#### Required action:
Please copy, exactly as they appear below, the lines from the one containing "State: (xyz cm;" through the one containing "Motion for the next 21".

──────── Recorded data

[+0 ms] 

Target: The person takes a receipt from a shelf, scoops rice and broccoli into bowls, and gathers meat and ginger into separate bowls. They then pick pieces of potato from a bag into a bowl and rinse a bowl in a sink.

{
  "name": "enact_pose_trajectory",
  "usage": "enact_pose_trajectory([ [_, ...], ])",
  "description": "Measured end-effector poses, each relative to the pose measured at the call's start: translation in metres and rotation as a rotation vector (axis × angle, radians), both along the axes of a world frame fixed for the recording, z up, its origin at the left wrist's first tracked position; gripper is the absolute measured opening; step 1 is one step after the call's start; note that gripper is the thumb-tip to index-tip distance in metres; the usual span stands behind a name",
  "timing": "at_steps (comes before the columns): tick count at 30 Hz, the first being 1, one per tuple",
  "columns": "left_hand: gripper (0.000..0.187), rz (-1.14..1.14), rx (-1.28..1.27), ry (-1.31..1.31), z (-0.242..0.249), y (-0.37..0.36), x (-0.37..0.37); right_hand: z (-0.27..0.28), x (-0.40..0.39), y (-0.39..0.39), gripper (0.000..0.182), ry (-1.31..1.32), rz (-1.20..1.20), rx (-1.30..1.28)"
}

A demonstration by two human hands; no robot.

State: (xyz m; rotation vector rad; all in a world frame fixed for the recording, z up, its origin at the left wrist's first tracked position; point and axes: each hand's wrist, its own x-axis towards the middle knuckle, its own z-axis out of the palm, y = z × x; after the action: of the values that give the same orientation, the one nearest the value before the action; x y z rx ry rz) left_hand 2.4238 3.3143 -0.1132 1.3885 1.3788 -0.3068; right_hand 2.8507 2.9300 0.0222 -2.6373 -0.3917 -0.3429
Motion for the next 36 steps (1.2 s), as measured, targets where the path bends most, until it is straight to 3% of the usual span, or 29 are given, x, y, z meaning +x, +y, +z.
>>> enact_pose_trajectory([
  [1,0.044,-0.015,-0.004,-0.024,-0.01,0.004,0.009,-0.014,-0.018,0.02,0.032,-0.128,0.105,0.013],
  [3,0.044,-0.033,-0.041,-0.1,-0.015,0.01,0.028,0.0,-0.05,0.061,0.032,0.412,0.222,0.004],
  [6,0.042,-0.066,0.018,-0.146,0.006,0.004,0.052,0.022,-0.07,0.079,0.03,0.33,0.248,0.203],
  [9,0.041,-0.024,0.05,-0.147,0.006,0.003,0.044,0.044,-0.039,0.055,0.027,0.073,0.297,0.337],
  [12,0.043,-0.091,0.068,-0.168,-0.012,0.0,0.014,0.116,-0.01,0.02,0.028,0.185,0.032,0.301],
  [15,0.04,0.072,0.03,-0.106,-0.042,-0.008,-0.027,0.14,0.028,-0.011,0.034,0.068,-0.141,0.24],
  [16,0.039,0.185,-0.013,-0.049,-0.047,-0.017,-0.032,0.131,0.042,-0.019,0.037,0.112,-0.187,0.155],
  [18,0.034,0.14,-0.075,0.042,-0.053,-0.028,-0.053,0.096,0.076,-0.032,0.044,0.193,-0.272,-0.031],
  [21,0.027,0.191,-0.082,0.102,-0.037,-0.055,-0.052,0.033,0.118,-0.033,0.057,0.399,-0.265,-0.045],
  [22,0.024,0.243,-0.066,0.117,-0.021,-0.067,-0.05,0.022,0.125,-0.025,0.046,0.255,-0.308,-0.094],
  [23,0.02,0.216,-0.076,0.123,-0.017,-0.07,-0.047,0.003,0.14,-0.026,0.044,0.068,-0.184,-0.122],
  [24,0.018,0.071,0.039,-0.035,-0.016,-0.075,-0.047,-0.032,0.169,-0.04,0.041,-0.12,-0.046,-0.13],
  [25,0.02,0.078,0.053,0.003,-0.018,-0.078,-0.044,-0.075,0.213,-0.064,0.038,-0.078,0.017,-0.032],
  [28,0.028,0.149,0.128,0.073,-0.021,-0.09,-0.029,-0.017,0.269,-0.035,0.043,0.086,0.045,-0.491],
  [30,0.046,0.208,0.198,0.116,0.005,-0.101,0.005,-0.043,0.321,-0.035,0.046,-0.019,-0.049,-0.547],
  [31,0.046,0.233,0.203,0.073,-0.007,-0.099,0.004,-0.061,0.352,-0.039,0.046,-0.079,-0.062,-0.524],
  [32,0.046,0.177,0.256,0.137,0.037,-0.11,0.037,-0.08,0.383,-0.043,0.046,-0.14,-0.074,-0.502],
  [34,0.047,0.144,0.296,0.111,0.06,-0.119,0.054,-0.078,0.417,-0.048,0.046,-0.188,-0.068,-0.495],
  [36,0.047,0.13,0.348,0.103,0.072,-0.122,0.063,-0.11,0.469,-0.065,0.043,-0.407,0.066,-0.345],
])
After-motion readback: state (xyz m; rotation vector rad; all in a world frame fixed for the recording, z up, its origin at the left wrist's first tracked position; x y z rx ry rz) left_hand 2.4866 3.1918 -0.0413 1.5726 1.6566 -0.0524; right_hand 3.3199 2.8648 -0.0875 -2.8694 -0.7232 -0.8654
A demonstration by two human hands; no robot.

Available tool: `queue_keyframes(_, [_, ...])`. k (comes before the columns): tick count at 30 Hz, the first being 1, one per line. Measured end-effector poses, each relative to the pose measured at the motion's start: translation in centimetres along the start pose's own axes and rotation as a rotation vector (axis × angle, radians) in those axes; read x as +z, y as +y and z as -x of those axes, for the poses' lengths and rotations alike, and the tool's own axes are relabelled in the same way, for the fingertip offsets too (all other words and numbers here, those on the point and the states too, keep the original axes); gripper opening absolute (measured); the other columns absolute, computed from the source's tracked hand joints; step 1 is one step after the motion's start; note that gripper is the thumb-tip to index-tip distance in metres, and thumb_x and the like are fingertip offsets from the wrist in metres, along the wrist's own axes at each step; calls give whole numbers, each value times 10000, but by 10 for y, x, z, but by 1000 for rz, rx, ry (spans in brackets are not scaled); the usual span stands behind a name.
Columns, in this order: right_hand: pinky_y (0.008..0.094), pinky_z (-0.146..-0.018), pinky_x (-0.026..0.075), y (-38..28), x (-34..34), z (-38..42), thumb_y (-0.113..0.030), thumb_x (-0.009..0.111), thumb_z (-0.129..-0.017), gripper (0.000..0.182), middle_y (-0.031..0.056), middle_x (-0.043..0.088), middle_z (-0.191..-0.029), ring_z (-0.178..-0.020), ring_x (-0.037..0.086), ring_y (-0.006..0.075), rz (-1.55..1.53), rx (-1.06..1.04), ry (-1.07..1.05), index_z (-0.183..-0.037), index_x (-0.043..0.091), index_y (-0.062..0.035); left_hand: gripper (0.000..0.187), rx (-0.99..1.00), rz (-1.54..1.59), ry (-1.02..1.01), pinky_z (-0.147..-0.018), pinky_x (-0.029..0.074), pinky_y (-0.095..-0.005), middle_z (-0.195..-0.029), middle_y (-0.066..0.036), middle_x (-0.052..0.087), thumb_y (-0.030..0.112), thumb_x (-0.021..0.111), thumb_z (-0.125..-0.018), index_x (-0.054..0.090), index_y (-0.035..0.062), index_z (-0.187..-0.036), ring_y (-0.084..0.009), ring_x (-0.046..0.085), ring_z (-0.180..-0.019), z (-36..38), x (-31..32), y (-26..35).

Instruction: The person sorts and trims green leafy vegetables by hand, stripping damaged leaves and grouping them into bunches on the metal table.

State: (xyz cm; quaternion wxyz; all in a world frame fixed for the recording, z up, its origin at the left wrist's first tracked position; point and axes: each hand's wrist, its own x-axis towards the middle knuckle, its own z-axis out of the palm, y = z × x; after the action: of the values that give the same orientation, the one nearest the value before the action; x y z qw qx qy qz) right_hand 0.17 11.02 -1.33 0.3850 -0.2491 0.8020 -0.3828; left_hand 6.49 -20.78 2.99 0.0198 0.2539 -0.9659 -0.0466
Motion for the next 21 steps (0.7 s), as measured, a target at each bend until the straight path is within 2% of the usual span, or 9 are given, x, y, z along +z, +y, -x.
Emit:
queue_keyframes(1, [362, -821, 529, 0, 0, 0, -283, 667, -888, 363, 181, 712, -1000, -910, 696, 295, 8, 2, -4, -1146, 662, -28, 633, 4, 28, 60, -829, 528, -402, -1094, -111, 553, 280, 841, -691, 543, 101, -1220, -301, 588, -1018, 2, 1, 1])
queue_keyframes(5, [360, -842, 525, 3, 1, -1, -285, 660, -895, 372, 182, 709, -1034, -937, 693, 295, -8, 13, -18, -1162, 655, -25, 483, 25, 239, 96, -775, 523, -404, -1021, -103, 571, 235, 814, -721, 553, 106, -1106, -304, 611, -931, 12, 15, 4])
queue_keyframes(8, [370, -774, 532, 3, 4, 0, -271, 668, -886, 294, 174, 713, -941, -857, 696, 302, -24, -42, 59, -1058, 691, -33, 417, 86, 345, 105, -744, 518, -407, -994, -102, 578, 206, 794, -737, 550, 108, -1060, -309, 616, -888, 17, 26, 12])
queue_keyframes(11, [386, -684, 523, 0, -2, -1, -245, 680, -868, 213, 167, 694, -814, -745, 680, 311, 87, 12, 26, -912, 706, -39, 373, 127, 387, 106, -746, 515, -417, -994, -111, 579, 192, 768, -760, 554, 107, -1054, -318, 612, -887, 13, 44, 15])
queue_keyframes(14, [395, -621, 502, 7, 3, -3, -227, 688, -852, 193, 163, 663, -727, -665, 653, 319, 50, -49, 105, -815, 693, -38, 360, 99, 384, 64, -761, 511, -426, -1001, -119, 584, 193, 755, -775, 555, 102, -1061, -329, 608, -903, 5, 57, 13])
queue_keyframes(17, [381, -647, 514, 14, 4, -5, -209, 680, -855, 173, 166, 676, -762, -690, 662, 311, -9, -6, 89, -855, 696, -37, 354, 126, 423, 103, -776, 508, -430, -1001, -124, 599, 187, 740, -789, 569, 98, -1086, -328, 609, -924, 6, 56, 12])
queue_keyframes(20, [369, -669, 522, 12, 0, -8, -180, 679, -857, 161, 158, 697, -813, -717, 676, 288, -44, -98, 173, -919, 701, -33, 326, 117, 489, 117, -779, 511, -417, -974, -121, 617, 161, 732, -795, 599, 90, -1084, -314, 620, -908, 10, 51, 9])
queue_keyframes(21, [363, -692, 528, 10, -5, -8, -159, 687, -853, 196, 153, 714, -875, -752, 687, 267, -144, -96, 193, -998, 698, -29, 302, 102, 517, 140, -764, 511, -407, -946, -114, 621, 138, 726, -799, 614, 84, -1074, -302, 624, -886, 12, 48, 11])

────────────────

#### Your solution:
State: (xyz cm; quaternion wxyz; all in a world frame fixed for the recording, z up, its origin at the left wrist's first tracked position; point and axes: each hand's wrist, its own x-axis towards the middle knuckle, its own z-axis out of the palm, y = z × x; after the action: of the values that give the same orientation, the one nearest the value before the action; x y z qw qx qy qz) right_hand 0.17 11.02 -1.33 0.3850 -0.2491 0.8020 -0.3828; left_hand 6.49 -20.78 2.99 0.0198 0.2539 -0.9659 -0.0466
Motion for the next 21 steps (0.7 s), as measured, a target at each bend until the straight path is within 2% of the usual span, or 9 are given, x, y, z along +z, +y, -x.

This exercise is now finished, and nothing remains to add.